_TASK DETAILS:_
Lines from the beginning of the data below through the one containing "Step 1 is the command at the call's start" are to be printed exactly as they appear.

--- START ---

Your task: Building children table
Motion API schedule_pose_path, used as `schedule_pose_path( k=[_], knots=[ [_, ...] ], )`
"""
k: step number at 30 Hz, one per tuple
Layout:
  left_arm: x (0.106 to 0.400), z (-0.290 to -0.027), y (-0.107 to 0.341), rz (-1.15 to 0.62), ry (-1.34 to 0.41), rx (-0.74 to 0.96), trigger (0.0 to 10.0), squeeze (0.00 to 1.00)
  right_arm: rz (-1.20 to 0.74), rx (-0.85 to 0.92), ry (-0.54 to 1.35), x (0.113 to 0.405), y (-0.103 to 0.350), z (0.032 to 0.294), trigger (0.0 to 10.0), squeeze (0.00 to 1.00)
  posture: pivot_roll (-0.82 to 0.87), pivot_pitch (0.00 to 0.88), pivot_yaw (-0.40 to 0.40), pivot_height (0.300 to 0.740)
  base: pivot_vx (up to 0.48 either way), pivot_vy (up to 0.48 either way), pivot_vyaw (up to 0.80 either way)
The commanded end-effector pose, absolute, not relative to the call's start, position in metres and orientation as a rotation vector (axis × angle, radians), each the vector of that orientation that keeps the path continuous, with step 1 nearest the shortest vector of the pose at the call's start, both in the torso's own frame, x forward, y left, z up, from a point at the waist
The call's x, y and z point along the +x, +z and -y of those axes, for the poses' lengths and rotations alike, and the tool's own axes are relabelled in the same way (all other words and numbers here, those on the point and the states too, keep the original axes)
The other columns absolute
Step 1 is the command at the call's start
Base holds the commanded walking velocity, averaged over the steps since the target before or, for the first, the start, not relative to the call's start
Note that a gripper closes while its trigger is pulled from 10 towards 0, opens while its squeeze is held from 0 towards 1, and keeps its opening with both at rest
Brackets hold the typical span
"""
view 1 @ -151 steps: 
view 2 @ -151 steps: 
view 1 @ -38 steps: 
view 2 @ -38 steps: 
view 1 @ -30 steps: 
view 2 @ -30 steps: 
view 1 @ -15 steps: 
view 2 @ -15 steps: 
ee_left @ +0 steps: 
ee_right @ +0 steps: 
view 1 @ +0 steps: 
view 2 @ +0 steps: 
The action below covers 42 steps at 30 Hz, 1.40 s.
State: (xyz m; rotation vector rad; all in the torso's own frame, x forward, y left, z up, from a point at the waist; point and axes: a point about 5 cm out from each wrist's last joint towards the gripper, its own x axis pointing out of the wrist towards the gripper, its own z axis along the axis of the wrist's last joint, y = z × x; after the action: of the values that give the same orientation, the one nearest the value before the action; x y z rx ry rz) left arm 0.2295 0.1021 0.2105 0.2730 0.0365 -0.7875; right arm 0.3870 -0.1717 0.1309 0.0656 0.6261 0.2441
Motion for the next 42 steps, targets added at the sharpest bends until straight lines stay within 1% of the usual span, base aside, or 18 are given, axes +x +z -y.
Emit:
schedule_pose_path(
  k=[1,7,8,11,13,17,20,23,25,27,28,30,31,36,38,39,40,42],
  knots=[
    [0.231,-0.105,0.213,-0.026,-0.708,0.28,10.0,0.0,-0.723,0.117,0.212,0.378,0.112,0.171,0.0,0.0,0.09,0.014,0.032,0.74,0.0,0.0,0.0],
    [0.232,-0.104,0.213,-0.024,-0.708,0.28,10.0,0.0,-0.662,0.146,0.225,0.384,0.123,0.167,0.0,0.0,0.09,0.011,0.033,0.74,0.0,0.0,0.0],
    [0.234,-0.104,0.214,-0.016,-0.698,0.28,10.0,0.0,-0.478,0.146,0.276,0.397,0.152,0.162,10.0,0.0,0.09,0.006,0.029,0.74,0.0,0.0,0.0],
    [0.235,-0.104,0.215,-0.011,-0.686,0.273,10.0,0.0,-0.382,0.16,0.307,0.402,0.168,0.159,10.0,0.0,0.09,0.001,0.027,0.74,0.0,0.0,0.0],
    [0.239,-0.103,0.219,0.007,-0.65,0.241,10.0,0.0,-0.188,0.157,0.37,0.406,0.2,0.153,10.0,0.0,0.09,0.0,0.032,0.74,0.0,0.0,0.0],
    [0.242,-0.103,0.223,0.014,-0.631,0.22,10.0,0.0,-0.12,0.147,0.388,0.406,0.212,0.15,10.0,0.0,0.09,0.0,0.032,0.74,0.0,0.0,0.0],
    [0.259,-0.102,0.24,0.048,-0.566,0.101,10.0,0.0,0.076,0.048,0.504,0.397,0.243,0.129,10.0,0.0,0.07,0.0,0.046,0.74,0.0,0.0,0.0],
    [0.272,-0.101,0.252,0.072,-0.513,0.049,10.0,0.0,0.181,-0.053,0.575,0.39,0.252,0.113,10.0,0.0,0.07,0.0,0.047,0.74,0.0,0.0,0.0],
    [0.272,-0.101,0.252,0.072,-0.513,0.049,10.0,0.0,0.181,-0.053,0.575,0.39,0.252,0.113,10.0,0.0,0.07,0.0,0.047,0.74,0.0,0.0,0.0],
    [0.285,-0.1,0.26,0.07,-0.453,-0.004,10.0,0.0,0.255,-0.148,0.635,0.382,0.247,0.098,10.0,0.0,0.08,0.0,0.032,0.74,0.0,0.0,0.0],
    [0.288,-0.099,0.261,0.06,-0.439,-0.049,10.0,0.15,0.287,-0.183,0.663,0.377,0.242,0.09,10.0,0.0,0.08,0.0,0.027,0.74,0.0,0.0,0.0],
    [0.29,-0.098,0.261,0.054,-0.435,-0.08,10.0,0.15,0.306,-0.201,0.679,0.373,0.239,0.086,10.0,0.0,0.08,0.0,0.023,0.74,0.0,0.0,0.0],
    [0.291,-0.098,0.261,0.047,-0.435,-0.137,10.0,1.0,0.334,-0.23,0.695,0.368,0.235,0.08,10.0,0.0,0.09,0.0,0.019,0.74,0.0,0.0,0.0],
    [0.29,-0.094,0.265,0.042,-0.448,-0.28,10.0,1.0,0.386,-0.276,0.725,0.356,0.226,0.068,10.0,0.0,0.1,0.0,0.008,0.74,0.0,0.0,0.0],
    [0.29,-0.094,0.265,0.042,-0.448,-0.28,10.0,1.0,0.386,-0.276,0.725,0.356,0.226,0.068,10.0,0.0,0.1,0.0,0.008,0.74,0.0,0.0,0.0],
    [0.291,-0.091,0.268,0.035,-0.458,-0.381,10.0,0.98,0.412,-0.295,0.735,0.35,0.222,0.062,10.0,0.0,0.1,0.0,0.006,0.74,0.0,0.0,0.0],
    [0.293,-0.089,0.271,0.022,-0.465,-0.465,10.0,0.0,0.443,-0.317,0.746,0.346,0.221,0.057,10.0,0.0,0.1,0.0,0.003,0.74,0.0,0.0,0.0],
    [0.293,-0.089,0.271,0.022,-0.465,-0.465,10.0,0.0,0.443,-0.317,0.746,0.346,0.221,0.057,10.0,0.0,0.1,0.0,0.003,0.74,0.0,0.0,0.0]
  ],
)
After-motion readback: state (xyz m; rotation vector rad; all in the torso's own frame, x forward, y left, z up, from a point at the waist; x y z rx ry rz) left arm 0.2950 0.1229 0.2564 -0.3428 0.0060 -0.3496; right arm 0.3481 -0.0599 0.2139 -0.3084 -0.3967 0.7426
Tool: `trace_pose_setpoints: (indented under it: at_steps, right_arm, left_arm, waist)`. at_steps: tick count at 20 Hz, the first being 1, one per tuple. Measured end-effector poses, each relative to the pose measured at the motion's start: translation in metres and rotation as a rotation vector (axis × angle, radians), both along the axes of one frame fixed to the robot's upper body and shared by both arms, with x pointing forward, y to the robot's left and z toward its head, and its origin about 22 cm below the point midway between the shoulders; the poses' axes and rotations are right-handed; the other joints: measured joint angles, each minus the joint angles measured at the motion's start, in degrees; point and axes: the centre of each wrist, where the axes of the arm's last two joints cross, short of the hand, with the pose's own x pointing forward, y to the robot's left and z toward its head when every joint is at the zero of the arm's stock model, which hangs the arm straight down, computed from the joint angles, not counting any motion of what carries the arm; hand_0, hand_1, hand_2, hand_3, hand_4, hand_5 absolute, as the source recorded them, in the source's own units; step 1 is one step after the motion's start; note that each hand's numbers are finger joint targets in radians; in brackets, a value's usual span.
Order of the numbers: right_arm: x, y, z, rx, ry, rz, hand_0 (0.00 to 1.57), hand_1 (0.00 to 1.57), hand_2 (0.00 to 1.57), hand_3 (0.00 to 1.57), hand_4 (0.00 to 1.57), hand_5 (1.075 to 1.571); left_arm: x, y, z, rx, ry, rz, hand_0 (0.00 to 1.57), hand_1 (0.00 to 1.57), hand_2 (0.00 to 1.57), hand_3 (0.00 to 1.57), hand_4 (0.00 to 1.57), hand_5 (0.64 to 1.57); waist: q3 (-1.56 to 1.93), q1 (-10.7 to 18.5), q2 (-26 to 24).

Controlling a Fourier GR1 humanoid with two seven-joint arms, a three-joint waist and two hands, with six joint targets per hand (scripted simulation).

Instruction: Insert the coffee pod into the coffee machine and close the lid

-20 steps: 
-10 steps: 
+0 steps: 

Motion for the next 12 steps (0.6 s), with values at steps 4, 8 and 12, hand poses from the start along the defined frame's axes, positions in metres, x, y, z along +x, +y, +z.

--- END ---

_RESULT BELOW:_
Your task: Building children table
Motion API schedule_pose_path, used as `schedule_pose_path( k=[_], knots=[ [_, ...] ], )`
"""
k: step number at 30 Hz, one per tuple
Layout:
  left_arm: x (0.106 to 0.400), z (-0.290 to -0.027), y (-0.107 to 0.341), rz (-1.15 to 0.62), ry (-1.34 to 0.41), rx (-0.74 to 0.96), trigger (0.0 to 10.0), squeeze (0.00 to 1.00)
  right_arm: rz (-1.20 to 0.74), rx (-0.85 to 0.92), ry (-0.54 to 1.35), x (0.113 to 0.405), y (-0.103 to 0.350), z (0.032 to 0.294), trigger (0.0 to 10.0), squeeze (0.00 to 1.00)
  posture: pivot_roll (-0.82 to 0.87), pivot_pitch (0.00 to 0.88), pivot_yaw (-0.40 to 0.40), pivot_height (0.300 to 0.740)
  base: pivot_vx (up to 0.48 either way), pivot_vy (up to 0.48 either way), pivot_vyaw (up to 0.80 either way)
The commanded end-effector pose, absolute, not relative to the call's start, position in metres and orientation as a rotation vector (axis × angle, radians), each the vector of that orientation that keeps the path continuous, with step 1 nearest the shortest vector of the pose at the call's start, both in the torso's own frame, x forward, y left, z up, from a point at the waist
The call's x, y and z point along the +x, +z and -y of those axes, for the poses' lengths and rotations alike, and the tool's own axes are relabelled in the same way (all other words and numbers here, those on the point and the states too, keep the original axes)
The other columns absolute
Step 1 is the command at the call's start

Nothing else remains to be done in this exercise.